Task brief ▸ Please repeat the records, word for word and without gaps.

Stored data

*****

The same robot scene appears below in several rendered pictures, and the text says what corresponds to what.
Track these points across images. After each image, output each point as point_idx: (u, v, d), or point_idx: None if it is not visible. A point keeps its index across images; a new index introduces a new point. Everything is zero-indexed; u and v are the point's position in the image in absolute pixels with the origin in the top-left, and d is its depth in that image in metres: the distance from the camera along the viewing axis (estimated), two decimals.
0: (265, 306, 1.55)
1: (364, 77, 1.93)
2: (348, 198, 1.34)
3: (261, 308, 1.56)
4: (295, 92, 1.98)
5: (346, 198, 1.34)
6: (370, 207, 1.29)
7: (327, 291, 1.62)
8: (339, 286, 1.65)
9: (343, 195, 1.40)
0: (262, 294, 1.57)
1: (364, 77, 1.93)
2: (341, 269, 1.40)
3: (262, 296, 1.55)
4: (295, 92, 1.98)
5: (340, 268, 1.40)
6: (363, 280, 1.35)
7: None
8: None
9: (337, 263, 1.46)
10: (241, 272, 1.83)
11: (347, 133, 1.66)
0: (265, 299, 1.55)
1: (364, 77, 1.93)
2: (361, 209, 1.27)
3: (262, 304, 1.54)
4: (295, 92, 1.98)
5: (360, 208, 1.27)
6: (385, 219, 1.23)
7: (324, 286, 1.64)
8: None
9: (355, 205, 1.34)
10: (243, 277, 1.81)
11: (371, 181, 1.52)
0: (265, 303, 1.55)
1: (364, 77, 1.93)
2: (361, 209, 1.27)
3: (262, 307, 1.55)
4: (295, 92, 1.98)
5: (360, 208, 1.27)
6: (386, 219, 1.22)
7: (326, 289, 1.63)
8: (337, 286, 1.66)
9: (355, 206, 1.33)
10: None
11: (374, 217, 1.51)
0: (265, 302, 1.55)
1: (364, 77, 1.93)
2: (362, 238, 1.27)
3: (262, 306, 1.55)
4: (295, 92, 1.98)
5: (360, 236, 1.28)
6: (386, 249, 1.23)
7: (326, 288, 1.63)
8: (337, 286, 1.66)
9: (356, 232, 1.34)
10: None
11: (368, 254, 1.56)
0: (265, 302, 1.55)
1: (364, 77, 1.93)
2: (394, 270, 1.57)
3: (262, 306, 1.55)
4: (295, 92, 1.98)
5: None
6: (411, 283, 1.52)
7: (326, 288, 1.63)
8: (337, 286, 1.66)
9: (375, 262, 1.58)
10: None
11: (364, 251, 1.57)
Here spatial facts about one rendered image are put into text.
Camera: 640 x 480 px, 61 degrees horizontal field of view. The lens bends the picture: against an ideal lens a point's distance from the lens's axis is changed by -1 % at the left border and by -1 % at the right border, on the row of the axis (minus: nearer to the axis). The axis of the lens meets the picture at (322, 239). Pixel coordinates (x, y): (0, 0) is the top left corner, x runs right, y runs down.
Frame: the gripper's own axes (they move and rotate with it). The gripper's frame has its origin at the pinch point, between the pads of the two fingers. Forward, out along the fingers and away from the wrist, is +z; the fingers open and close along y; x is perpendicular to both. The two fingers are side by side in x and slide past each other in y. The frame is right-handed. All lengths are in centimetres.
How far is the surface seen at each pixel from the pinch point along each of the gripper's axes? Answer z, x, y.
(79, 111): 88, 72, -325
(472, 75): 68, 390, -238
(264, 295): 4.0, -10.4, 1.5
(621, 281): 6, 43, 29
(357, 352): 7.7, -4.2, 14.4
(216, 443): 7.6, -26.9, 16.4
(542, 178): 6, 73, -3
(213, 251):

*****

Your solution ▸
The same robot scene appears below in several rendered pictures, and the text says what corresponds to what.
Track these points across images. After each image, output each point as point_idx: (u, v, d), or point_idx: None if it is not visible. A point keeps its index across images; a new index introduces a new point. Everything is zero-indexed; u and v are the point's position in the image in absolute pixels with the origin in the top-left, and d is its depth in that image in metres: the distance from the camera along the viewing axis (estimated), two decimals.
0: (265, 306, 1.55)
1: (364, 77, 1.93)
2: (348, 198, 1.34)
3: (261, 308, 1.56)
4: (295, 92, 1.98)
5: (346, 198, 1.34)
6: (370, 207, 1.29)
7: (327, 291, 1.62)
8: (339, 286, 1.65)
9: (343, 195, 1.40)
0: (262, 294, 1.57)
1: (364, 77, 1.93)
2: (341, 269, 1.40)
3: (262, 296, 1.55)
4: (295, 92, 1.98)
5: (340, 268, 1.40)
6: (363, 280, 1.35)
7: None
8: None
9: (337, 263, 1.46)
10: (241, 272, 1.83)
11: (347, 133, 1.66)
0: (265, 299, 1.55)
1: (364, 77, 1.93)
2: (361, 209, 1.27)
3: (262, 304, 1.54)
4: (295, 92, 1.98)
5: (360, 208, 1.27)
6: (385, 219, 1.23)
7: (324, 286, 1.64)
8: None
9: (355, 205, 1.34)
10: (243, 277, 1.81)
11: (371, 181, 1.52)
0: (265, 303, 1.55)
1: (364, 77, 1.93)
2: (361, 209, 1.27)
3: (262, 307, 1.55)
4: (295, 92, 1.98)
5: (360, 208, 1.27)
6: (386, 219, 1.22)
7: (326, 289, 1.63)
8: (337, 286, 1.66)
9: (355, 206, 1.33)
10: None
11: (374, 217, 1.51)
0: (265, 302, 1.55)
1: (364, 77, 1.93)
2: (362, 238, 1.27)
3: (262, 306, 1.55)
4: (295, 92, 1.98)
5: (360, 236, 1.28)
6: (386, 249, 1.23)
7: (326, 288, 1.63)
8: (337, 286, 1.66)
9: (356, 232, 1.34)
10: None
11: (368, 254, 1.56)
0: (265, 302, 1.55)
1: (364, 77, 1.93)
2: (394, 270, 1.57)
3: (262, 306, 1.55)
4: (295, 92, 1.98)
5: None
6: (411, 283, 1.52)
7: (326, 288, 1.63)
8: (337, 286, 1.66)
9: (375, 262, 1.58)
10: None
11: (364, 251, 1.57)
Here spatial facts about one rendered image are put into text.
Camera: 640 x 480 px, 61 degrees horizontal field of view. The lens bends the picture: against an ideal lens a point's distance from the lens's axis is changed by -1 % at the left border and by -1 % at the right border, on the row of the axis (minus: nearer to the axis). The axis of the lens meets the picture at (322, 239). Pixel coordinates (x, y): (0, 0) is the top left corner, x runs right, y runs down.
Frame: the gripper's own axes (they move and rotate with it). The gripper's frame has its origin at the pinch point, between the pads of the two fingers. Forward, out along the fingers and away from the wrist, is +z; the fingers open and close along y; x is perpendicular to both. The two fingers are side by side in x and slide past each other in y. The frame is right-handed. All lengths are in centimetres.
How far is the surface seen at each pixel from the pinch point along each of the gripper's axes? Answer z, x, y.
(79, 111): 88, 72, -325
(472, 75): 68, 390, -238
(264, 295): 4.0, -10.4, 1.5
(621, 281): 6, 43, 29
(357, 352): 7.7, -4.2, 14.4
(216, 443): 7.6, -26.9, 16.4
(542, 178): 6, 73, -3
(213, 251):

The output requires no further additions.